**TASK TO COMPLETE**
Every line below should be repeated exactly as written.

**COLLECTED DATA**
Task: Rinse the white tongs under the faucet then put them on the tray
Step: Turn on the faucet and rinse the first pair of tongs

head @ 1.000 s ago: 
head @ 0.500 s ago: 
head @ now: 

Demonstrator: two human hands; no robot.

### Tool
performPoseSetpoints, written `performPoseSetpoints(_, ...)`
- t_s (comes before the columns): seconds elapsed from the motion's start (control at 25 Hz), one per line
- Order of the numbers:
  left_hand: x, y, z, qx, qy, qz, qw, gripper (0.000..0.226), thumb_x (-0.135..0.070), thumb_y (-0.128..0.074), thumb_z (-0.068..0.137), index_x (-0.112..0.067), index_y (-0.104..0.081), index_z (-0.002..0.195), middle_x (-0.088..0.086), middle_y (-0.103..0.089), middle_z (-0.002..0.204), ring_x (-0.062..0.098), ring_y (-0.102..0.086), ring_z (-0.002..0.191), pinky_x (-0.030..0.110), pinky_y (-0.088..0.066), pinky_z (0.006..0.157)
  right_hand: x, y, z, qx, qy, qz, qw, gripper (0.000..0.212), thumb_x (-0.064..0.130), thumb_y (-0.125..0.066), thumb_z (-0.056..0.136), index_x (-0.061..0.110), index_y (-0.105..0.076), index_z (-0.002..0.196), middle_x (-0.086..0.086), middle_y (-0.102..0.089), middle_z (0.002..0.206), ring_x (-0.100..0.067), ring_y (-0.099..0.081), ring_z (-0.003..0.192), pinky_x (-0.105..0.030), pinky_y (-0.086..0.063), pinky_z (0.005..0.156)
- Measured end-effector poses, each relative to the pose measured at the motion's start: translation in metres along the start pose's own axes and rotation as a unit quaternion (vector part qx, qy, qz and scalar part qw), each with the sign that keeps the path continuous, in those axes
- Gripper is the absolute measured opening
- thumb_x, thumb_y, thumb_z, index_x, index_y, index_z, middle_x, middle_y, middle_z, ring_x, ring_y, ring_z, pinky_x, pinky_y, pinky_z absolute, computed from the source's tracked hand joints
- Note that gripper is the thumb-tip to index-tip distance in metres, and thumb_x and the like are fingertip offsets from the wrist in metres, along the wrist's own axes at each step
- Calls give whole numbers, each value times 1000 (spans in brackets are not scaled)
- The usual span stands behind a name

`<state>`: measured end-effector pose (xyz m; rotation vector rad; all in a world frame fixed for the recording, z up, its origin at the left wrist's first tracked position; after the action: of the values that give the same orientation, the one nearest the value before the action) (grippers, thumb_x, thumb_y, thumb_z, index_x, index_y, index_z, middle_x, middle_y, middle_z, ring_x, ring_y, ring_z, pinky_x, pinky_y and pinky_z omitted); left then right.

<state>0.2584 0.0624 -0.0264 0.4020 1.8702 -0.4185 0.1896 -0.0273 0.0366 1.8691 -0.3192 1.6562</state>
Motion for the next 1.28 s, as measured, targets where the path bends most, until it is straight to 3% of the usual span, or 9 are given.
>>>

**OUTPUT FOR THIS TASK**
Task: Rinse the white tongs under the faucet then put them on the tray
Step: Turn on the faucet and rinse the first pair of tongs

head @ 1.000 s ago: 
head @ 0.500 s ago: 
head @ now: 

Demonstrator: two human hands; no robot.

### Tool
performPoseSetpoints, written `performPoseSetpoints(_, ...)`
- t_s (comes before the columns): seconds elapsed from the motion's start (control at 25 Hz), one per line
- Order of the numbers:
  left_hand: x, y, z, qx, qy, qz, qw, gripper (0.000..0.226), thumb_x (-0.135..0.070), thumb_y (-0.128..0.074), thumb_z (-0.068..0.137), index_x (-0.112..0.067), index_y (-0.104..0.081), index_z (-0.002..0.195), middle_x (-0.088..0.086), middle_y (-0.103..0.089), middle_z (-0.002..0.204), ring_x (-0.062..0.098), ring_y (-0.102..0.086), ring_z (-0.002..0.191), pinky_x (-0.030..0.110), pinky_y (-0.088..0.066), pinky_z (0.006..0.157)
  right_hand: x, y, z, qx, qy, qz, qw, gripper (0.000..0.212), thumb_x (-0.064..0.130), thumb_y (-0.125..0.066), thumb_z (-0.056..0.136), index_x (-0.061..0.110), index_y (-0.105..0.076), index_z (-0.002..0.196), middle_x (-0.086..0.086), middle_y (-0.102..0.089), middle_z (0.002..0.206), ring_x (-0.100..0.067), ring_y (-0.099..0.081), ring_z (-0.003..0.192), pinky_x (-0.105..0.030), pinky_y (-0.086..0.063), pinky_z (0.005..0.156)
- Measured end-effector poses, each relative to the pose measured at the motion's start: translation in metres along the start pose's own axes and rotation as a unit quaternion (vector part qx, qy, qz and scalar part qw), each with the sign that keeps the path continuous, in those axes
- Gripper is the absolute measured opening
- thumb_x, thumb_y, thumb_z, index_x, index_y, index_z, middle_x, middle_y, middle_z, ring_x, ring_y, ring_z, pinky_x, pinky_y, pinky_z absolute, computed from the source's tracked hand joints
- Note that gripper is the thumb-tip to index-tip distance in metres, and thumb_x and the like are fingertip offsets from the wrist in metres, along the wrist's own axes at each step
- Calls give whole numbers, each value times 1000 (spans in brackets are not scaled)
- The usual span stands behind a name

`<state>`: measured end-effector pose (xyz m; rotation vector rad; all in a world frame fixed for the recording, z up, its origin at the left wrist's first tracked position; after the action: of the values that give the same orientation, the one nearest the value before the action) (grippers, thumb_x, thumb_y, thumb_z, index_x, index_y, index_z, middle_x, middle_y, middle_z, ring_x, ring_y, ring_z, pinky_x, pinky_y and pinky_z omitted); left then right.

<state>0.2584 0.0624 -0.0264 0.4020 1.8702 -0.4185 0.1896 -0.0273 0.0366 1.8691 -0.3192 1.6562</state>
Motion for the next 1.28 s, as measured, targets where the path bends most, until it is straight to 3% of the usual span, or 9 are given.
>>>

The exercise has no further content.